Параллельно экстазу обогащения, в своей ненасытности они доходят до любви втроем, иногда за деньги (гостиничная прислуга), иногда так (ищущая новых ощущений попутчица в поезде). Уэльбек не скупится на подробные физиологичные описания, не впадая, впрочем, в порнографию; эти сцены по-своему эротичны, а главное – функциональны: они наглядно демонстрируют, что плотское наслаждение – единственный доступный героям способ самореализации, единственная возможность испытать чувство «полноты бытия». И тут разражается катастрофа.
Они вновь отправляются в Таиланд, в этот тропический рай, проверить, как идут дела у их фирмы, и заодно отдохнуть. Они счастливы, у них даже возникает мысль оставить бизнес и поселиться здесь навсегда. Почему бы и нет? Как говорит Мишель, плоть от плоти западного общества, особойпривязанности он к нему не питает: «На Западе дорогая жизнь, холодно и проститутки некачественные». Сидя на террасе ресторана у моря, он с благодарностью смотрит на Валери, когда раздается взрыв, а потом – сухой треск автоматной очереди.
В теракте, осуществленном местными исламистами, Валери погибает. Мишель же, пролежав несколько месяцев в психиатрической клинике, приступает к запискам. Это сильный ход, резко меняющий оптику восприятия: оказывается, все, что мы читали до этого, представляет собой записки пережившего кровавый ад человека (сразу вспоминаются сцены насилия в пригородах Парижа, убийство отца и видение отрубленной головы в начале романа). Диагноз, который он ставит себе и взрастившей его цивилизации, неутешителен и имплицитно совпадает с философски фундированным диагнозом Алена Бадью. Согласно последнему, современный (западный) мир характеризуется четверичной подменой имен: «техника» подменяет «науку», «культура» – «искусство», «управление» – «политику», а «сексуальность» – «любовь». «Система “культура-техника-управление-сексуальность” вполне заслуженно соответствует рынку, а все эти термины входят в рубрику “реклама”»[131]
. Косвенным образом – и вопреки обвинениям в «оскорблении ислама» – Уэльбек оправдывает акт возмездия со стороны фундаменталистов, сопротивляющихся превращению своей страны в сырьевой придаток, в экспортера «сексуального мяса».Протокольный, отстраненно натуралистичный, «отмороженный» язык повествования, мотивированный психологическим состоянием рассказчика, находится в вопиющем контрасте с описываемыми событиями, – разрыв, придающий роману и эстетическую убедительность, и безапелляционность скрепленного кровью и одиночеством приговора.

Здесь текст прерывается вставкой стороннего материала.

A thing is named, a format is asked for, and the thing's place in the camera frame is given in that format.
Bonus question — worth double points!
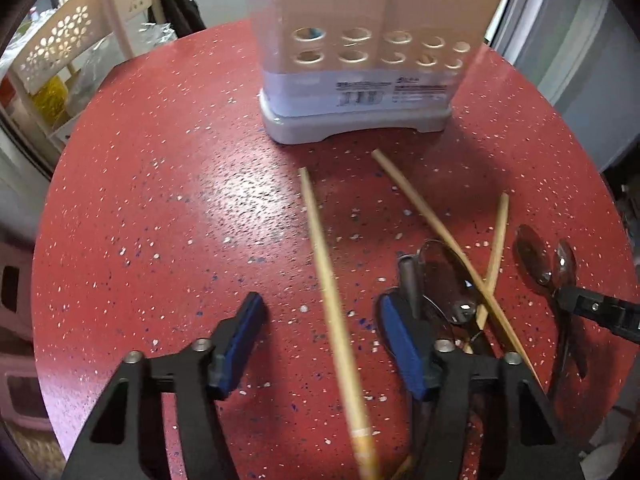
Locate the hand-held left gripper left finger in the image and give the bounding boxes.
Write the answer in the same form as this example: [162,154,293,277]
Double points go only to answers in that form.
[60,291,267,480]

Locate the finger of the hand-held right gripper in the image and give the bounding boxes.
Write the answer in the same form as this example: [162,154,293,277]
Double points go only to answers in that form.
[559,285,640,344]

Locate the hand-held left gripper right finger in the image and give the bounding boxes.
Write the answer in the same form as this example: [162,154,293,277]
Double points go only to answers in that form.
[376,294,585,480]

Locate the metal spoon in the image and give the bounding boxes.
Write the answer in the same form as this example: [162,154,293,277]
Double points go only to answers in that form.
[397,254,427,319]
[547,239,579,396]
[419,239,496,361]
[514,224,588,381]

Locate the wooden chopstick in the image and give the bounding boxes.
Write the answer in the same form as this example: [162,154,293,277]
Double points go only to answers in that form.
[462,192,510,356]
[298,167,378,480]
[371,149,543,388]

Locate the beige plastic utensil holder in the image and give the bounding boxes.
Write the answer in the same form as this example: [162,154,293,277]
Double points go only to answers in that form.
[239,0,507,145]

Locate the pink plastic stool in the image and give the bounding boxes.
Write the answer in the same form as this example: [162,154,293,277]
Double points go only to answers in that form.
[0,230,57,441]

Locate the yellow bag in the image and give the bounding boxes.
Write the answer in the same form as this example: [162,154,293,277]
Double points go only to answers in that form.
[31,76,72,127]

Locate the clear plastic bags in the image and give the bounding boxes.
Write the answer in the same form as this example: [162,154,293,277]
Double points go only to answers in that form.
[75,22,177,106]

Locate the dark hanging jacket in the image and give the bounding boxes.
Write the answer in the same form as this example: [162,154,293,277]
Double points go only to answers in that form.
[152,0,207,41]

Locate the beige perforated basket cart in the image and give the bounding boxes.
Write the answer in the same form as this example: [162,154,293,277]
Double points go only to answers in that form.
[10,0,166,141]

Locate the grey door frame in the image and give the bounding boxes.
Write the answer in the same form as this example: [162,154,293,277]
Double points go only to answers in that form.
[492,0,640,173]

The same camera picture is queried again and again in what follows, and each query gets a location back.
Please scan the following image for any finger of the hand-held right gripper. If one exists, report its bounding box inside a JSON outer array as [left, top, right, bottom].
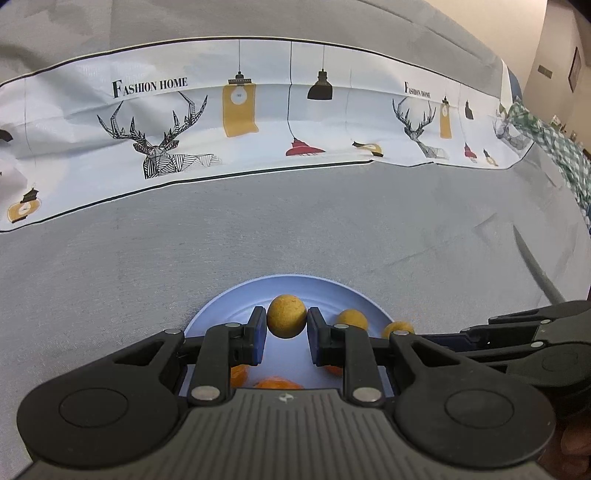
[[488, 300, 591, 325], [418, 322, 591, 358]]

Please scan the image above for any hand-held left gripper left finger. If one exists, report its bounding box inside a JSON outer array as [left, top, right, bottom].
[[111, 307, 267, 407]]

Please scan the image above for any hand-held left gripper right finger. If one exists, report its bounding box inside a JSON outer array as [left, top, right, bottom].
[[308, 307, 462, 407]]

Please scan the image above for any yellow longan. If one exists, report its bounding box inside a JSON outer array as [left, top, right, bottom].
[[267, 294, 308, 339]]

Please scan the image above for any blue plate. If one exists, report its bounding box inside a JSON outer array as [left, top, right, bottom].
[[178, 274, 398, 398]]

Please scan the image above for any longan with stem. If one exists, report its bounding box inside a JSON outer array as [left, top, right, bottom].
[[335, 309, 369, 332]]

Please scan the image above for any small brown longan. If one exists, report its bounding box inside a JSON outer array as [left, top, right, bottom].
[[383, 320, 415, 339]]

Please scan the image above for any green checked cloth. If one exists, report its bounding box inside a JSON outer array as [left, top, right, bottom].
[[501, 99, 591, 232]]

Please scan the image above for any white printed deer cloth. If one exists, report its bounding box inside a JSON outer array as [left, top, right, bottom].
[[0, 37, 536, 234]]

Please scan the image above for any blue cushion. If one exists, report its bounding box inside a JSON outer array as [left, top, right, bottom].
[[508, 67, 525, 104]]

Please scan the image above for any framed wall picture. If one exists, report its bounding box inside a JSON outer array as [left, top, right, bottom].
[[568, 46, 581, 93]]

К вопросу о (романной) технике[132]
«Инкрустатор» ставит вопрос о технике, в том числе романной. Повествование демонстративно открывается и заканчивается списком технического оборудования, с дотошным воспроизведением его рабочих характеристик и инвентарных номеров. Такая инструкция по эксплуатации, развенчивающая литературу как промышленную технологию, производство. Краны, балки, шагающие экскаваторы, землечерпальные машины, земснаряды, шахты, рудники, медеплавильный завод. Дефектоскопия оборудования, ревизия, наладка, инструментальная съемка, рихтовка подкрановых путей, балансировка вентиляторов. Главный механик Д.В. Сонин, главный энергетик И.Б. Сидельников; заместитель главного механика О.В. Стрельцова, заместитель главного энергетика С.И. Гаврилов.

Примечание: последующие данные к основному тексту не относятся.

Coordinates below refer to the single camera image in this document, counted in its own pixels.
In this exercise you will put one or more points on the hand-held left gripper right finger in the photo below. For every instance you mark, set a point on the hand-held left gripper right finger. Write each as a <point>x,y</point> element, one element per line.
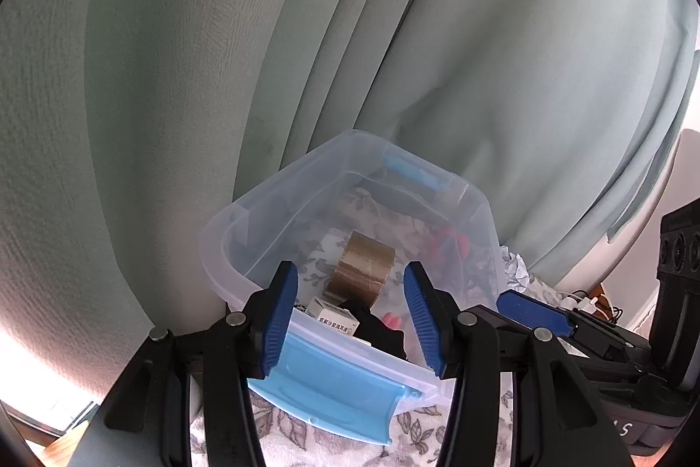
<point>424,322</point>

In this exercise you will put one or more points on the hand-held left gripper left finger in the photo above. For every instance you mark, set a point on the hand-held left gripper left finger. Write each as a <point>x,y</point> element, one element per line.
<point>278,322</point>

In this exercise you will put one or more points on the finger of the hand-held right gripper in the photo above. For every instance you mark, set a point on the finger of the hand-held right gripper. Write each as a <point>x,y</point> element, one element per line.
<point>533,312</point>

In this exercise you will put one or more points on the clear plastic storage box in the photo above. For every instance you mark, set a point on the clear plastic storage box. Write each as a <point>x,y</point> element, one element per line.
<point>328,385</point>

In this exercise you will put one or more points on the small pink item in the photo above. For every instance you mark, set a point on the small pink item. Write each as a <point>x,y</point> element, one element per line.
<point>392,320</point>

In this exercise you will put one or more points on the black cloth item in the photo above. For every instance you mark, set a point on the black cloth item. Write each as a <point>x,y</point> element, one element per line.
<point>383,335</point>

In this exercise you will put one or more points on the crumpled white paper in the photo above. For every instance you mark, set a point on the crumpled white paper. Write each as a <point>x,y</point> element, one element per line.
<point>515,273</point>

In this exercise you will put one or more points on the small white carton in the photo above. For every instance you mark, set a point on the small white carton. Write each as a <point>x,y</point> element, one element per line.
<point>331,315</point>

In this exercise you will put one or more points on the brown packing tape roll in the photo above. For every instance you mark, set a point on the brown packing tape roll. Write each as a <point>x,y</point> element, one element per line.
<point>361,267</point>

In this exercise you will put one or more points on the grey floral tablecloth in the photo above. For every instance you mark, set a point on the grey floral tablecloth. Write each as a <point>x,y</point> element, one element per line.
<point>328,453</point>

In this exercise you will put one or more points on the pale green curtain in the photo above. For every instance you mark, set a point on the pale green curtain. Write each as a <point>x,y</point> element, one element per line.
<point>350,35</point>

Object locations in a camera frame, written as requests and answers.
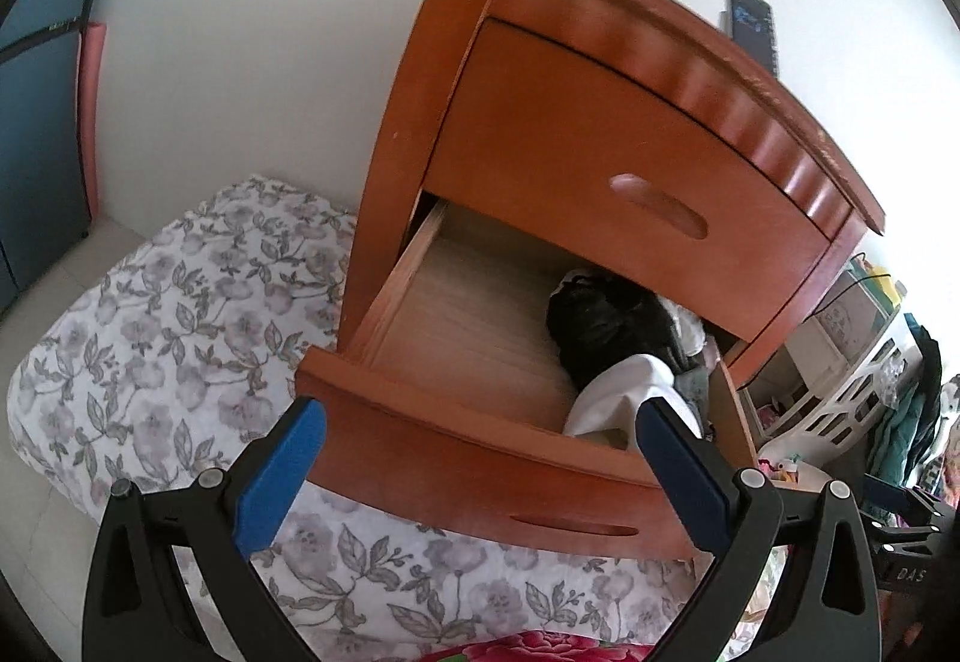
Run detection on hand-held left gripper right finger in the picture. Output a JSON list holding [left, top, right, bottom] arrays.
[[637, 398, 883, 662]]

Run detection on white small cabinet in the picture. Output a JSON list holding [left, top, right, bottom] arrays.
[[750, 272, 905, 423]]

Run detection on teal jacket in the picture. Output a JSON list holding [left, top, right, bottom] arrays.
[[862, 313, 946, 494]]

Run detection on white cloth garment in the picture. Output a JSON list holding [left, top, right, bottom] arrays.
[[562, 353, 682, 442]]

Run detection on black lace underwear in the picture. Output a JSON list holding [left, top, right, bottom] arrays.
[[544, 268, 700, 394]]

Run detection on wooden nightstand drawer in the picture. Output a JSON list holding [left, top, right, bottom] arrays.
[[429, 17, 839, 342], [295, 195, 760, 562]]

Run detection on black smartphone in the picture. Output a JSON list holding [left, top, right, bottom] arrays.
[[721, 0, 782, 79]]

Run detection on grey floral blanket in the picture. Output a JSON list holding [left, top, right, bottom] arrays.
[[7, 174, 725, 659]]

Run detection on wooden nightstand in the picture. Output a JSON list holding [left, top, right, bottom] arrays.
[[337, 0, 887, 400]]

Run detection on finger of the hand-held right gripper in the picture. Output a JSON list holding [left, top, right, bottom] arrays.
[[861, 474, 946, 522]]

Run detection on pink mat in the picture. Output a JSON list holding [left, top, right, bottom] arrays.
[[77, 20, 111, 222]]

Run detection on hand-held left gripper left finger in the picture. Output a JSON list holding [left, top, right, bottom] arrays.
[[82, 396, 329, 662]]

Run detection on white plastic basket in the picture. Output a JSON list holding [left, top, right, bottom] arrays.
[[757, 324, 927, 479]]

Действительно, в плане технического оснащения роман весьма изобретателен, будучи инкрустирован эффектными формальными ухищрениями, что резко выделяет его на фоне беллетристики, той удобочитаемой сюжетной прозы, на которую в большинстве своем ориентируются сегодня издательства. На уровне фактуры – это всевозможные (восходящие к дадаистским и футуристическим опытам) полиграфические и шрифтовые деформации, введение составленных из компьютерных символов пиктограмм, технических таблиц и документации, изобилующей специальной номенклатурой, замена кириллицы в русских словах латиницей и т. п. Сюда же можно отнести и дисграфию, отсылающую к альтернативным грамматике и орфографии сетевого общения, и рассыпание целых абзацев на отдельные литеры, и криптографическое письмо, когда выделенные буквы составляют самостоятельные фразы-отбивки, вроде «Прейскурант на молчание» или «Здесь есть место для правды», кочующие по страницам и буквально превращающие текст в решето (нечто подобное делал в своих фильмах Годар, когда дробил киноповествование титрами, при этом сознательно играя на полисемии последних; так леттризм в его лице протягивал руку будущей деконструкции); не говоря уже о нарушениях правил пунктуации, чередующихся с полным отказом от таковой.